2020-03-25 16:42:44

by Tony Jones

[permalink] [raw]
Subject: [PATCH] perf tools: update docs regarding kernel/user space unwinding

The method of unwinding for kernel space is defined by the kernel config,
not by the value of --call-graph. Improve the documentation to reflect
this.

Signed-off-by: Tony Jones <[email protected]>

---
tools/perf/Documentation/perf-config.txt | 14 ++++++++------
tools/perf/Documentation/perf-record.txt | 18 ++++++++++++------
2 files changed, 20 insertions(+), 12 deletions(-)

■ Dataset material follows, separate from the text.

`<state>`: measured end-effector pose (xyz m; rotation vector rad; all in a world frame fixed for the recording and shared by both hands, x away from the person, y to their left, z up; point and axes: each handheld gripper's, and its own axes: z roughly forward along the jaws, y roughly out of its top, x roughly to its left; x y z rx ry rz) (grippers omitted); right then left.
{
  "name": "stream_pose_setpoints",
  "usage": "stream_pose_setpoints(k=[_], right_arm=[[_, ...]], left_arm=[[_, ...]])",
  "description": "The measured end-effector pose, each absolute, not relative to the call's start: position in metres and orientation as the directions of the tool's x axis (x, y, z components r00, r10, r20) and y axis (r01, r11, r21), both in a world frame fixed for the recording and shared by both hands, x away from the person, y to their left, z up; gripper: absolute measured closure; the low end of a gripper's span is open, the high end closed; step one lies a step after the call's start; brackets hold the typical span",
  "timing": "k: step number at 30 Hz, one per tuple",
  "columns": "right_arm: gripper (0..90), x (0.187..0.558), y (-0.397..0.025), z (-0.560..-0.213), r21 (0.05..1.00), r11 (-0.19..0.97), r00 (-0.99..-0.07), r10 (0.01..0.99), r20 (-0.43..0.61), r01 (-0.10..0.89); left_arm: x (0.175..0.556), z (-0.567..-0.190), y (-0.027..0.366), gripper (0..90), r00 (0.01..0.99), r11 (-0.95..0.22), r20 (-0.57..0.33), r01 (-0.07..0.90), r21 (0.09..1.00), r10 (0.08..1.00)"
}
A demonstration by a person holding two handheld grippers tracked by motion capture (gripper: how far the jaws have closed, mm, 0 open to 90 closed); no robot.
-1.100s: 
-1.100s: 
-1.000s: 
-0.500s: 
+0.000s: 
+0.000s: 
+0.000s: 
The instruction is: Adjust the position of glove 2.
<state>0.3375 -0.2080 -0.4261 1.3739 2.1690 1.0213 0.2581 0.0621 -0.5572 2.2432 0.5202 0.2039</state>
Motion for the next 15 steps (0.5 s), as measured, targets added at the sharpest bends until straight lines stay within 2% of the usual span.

diff --git a/tools/perf/Documentation/perf-config.txt b/tools/perf/Documentation/perf-config.txt
index 8ead55593984..88cf35fbedc5 100644
--- a/tools/perf/Documentation/perf-config.txt
+++ b/tools/perf/Documentation/perf-config.txt
@@ -405,14 +405,16 @@ ui.*::
This option is only applied to TUI.

call-graph.*::
- When sub-commands 'top' and 'report' work with -g/—-children
- there're options in control of call-graph.
+ The following controls the handling of call-graphs (obtained via the
+ -g/--callgraph options).

call-graph.record-mode::
- The record-mode can be 'fp' (frame pointer), 'dwarf' and 'lbr'.
- The value of 'dwarf' is effective only if perf detect needed library
- (libunwind or a recent version of libdw).
- 'lbr' only work for cpus that support it.
+ The mode for user space can be 'fp' (frame pointer), 'dwarf'
+ and 'lbr'. The value 'dwarf' is effective only if libunwind
+ (or a recent version of libdw) is present on the system;
+ the value 'lbr' only works for certain cpus. The method for
+ kernel space is controlled not by this option but by the
+ kernel config (CONFIG_UNWINDER_*).

call-graph.dump-size::
The size of stack to dump in order to do post-unwinding. Default is 8192 (byte).
diff --git a/tools/perf/Documentation/perf-record.txt b/tools/perf/Documentation/perf-record.txt
index 7f4db7592467..b25e028458e2 100644
--- a/tools/perf/Documentation/perf-record.txt
+++ b/tools/perf/Documentation/perf-record.txt
@@ -237,16 +237,22 @@ OPTIONS
option and remains only for backward compatibility. See --event.

-g::
- Enables call-graph (stack chain/backtrace) recording.
+ Enables call-graph (stack chain/backtrace) recording for both
+ kernel space and user space.

--call-graph::
Setup and enable call-graph (stack chain/backtrace) recording,
- implies -g. Default is "fp".
+ implies -g. Default is "fp" (for user space).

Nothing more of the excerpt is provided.